Let’s look at our smile. When we smile, what is happening? A couple of
different muscles are working together to make our lips break into a
beautiful smile. One muscle group is the zygomaticus major, and the
other is the Levator anguli oris. These muscles contract, and they pull
up the corners of your mouth into a smile. How do these muscles
contract? That is the amazing part. Muscles are like chemical motors
that turn sugar into motion. If we understand how muscles work, we
understand a lot about how your body works.
A muscle fiber contains many myofibrils, which are cylinders of muscle
proteins. These proteins allow a muscle cell to contract. Myofibrils
contain two types of filaments -- thick filaments made of a protein
called myosin and thin filaments made of a protein called actin. Each
thick filament of myosin is surrounded by six thin filaments of actin.
It is these filaments that do the actual work of a muscle. To make the
muscle fiber contract, the myosin filament reaches out, grabs the actin
filaments and pulls on them like six pieces of rope. As this happens,
the myosin filament changes shape to pull the actin filaments along.
What makes the myosin filaments change shape? Calcium causes the change
in one direction. Something called ATP handles the other direction.
Where does the ATP come from? Our cells make it using sugar and oxygen.
Inside our cells, our body uses ATP to release energy. In the
process, it converts the ATP to ADP and phosphate. Then our cells use
glucose and oxygen to put ADP and phosphate back together to form ATP
again. This cycle is where all the energy in your muscles comes from.

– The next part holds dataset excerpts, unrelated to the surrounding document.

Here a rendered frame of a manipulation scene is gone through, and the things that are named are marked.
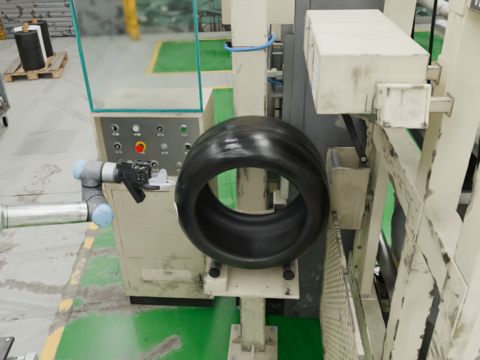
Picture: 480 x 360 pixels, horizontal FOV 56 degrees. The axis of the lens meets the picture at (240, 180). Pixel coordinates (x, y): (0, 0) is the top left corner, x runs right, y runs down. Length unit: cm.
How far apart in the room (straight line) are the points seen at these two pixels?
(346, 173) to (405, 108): 83
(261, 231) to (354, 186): 42
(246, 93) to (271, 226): 56
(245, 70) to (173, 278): 145
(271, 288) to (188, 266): 93
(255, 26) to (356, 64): 67
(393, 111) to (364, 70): 13
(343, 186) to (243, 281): 55
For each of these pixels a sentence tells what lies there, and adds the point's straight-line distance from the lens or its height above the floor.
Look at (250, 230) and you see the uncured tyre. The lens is 190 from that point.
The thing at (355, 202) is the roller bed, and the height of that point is 104.
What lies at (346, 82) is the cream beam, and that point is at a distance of 110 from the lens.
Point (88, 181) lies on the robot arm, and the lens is 170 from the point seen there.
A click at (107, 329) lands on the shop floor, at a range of 287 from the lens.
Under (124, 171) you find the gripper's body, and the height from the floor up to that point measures 128.
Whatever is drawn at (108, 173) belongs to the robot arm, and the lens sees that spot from 166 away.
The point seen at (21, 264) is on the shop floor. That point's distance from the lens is 356.
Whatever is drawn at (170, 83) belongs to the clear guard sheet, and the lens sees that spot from 215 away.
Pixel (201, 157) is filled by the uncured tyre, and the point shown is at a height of 138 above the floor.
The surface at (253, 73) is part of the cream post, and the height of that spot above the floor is 156.
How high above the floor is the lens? 204
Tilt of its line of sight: 30 degrees down
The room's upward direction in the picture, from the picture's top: 1 degrees counter-clockwise
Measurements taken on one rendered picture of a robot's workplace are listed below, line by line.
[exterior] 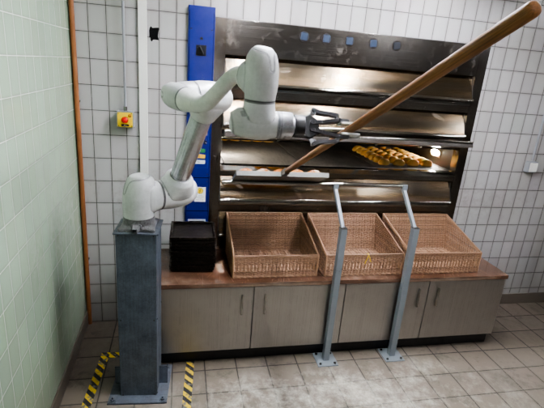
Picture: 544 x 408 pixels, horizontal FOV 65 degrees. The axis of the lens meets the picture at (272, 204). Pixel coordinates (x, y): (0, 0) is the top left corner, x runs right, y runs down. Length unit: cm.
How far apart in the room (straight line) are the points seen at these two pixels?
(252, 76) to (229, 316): 174
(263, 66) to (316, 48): 162
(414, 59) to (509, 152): 113
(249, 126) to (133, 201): 98
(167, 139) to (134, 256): 92
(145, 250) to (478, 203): 262
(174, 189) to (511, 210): 280
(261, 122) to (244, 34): 153
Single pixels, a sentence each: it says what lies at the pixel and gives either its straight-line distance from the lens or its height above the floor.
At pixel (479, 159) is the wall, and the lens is 366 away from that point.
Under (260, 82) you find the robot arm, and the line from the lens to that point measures 136.
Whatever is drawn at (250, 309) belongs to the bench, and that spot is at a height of 39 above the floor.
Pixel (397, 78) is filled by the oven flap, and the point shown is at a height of 183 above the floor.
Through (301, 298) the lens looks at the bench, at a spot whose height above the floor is 46.
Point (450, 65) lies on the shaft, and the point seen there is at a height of 187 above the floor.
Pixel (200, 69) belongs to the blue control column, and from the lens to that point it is 280.
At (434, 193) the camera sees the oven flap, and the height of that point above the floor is 101.
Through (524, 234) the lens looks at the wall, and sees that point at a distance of 420.
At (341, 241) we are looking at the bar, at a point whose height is 87.
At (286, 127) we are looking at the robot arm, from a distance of 141.
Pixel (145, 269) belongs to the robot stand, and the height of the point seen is 80.
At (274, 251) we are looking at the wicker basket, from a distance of 306.
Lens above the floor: 183
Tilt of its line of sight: 18 degrees down
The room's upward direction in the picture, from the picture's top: 5 degrees clockwise
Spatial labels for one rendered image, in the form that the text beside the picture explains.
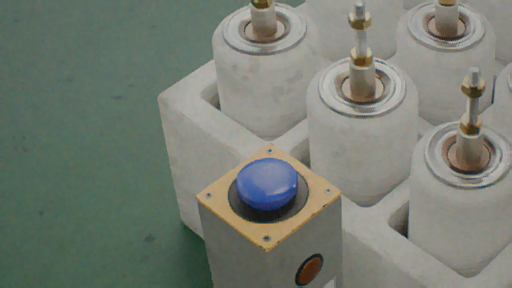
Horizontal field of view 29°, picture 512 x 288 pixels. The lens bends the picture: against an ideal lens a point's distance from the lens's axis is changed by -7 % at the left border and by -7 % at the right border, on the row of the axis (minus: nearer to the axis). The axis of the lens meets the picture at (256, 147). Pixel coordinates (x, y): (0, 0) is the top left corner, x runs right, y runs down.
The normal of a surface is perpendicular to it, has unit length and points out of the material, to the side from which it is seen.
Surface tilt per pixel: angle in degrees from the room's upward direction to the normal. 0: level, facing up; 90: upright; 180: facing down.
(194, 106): 0
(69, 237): 0
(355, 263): 90
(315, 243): 90
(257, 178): 0
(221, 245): 90
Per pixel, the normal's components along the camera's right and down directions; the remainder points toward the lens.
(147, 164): -0.08, -0.72
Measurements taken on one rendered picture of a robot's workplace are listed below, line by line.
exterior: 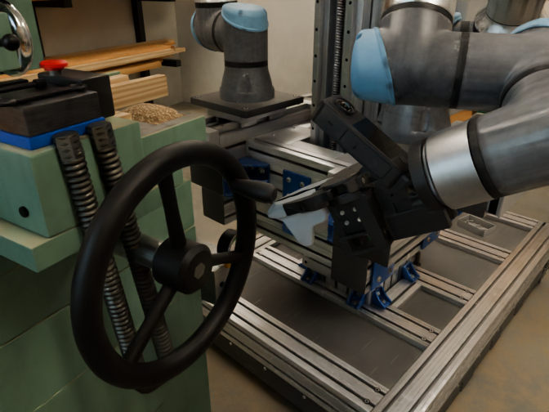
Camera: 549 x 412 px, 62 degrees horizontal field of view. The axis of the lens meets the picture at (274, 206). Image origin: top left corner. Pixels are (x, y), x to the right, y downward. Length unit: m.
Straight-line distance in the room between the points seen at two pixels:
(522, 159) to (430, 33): 0.16
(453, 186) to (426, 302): 1.11
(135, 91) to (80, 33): 3.05
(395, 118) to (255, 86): 0.43
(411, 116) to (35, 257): 0.69
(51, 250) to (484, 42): 0.47
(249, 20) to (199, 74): 3.45
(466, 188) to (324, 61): 0.80
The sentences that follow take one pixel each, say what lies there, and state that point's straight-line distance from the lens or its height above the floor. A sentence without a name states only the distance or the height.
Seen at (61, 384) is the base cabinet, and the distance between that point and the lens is 0.75.
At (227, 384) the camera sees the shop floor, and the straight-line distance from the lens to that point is 1.50.
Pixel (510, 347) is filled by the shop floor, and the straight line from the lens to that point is 1.79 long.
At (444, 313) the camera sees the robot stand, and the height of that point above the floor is 0.21.
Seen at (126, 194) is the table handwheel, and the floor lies 0.93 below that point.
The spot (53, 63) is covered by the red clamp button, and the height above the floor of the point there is 1.02.
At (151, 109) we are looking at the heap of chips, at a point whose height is 0.92.
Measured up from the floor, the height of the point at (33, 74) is 0.61.
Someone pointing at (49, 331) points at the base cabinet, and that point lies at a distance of 0.69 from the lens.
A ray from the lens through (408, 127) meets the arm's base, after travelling 0.93.
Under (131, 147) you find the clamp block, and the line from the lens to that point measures 0.56.
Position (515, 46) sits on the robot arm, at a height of 1.05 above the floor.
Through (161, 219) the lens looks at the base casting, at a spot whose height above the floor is 0.76.
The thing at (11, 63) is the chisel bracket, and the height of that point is 1.01.
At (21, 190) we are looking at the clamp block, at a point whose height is 0.92.
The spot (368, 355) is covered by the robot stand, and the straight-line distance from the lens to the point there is 1.31.
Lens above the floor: 1.11
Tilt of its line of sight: 26 degrees down
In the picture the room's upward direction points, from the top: straight up
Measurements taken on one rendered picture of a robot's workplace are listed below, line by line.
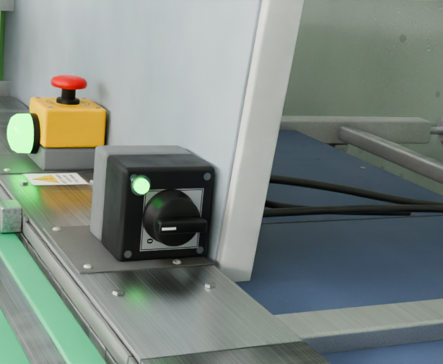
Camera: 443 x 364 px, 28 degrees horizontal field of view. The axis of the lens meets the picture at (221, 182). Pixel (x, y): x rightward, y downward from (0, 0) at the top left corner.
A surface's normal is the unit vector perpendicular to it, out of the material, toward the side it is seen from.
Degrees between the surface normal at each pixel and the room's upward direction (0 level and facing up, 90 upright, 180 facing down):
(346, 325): 90
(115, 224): 0
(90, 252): 90
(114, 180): 0
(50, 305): 90
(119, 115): 0
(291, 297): 90
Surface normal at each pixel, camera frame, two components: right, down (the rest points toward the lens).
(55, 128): 0.42, 0.27
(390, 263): 0.10, -0.96
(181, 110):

What tells a muscle to start contracting? A signal comes from our brain
through a nerve fiber to a muscle. The nerve signal causes your muscle
cells to release calcium. The calcium causes myosin fibers to start
binding to actin fibers to move them. When our brain stops sending the
message through the nerve, the muscle cell soaks up all the calcium and
stores it for next time.
This process is an amazing little chemical engine that keeps our body
moving every day. Without it, we could not do anything. It all happens
because of a series of molecules working in a chain reaction inside our
muscle cells.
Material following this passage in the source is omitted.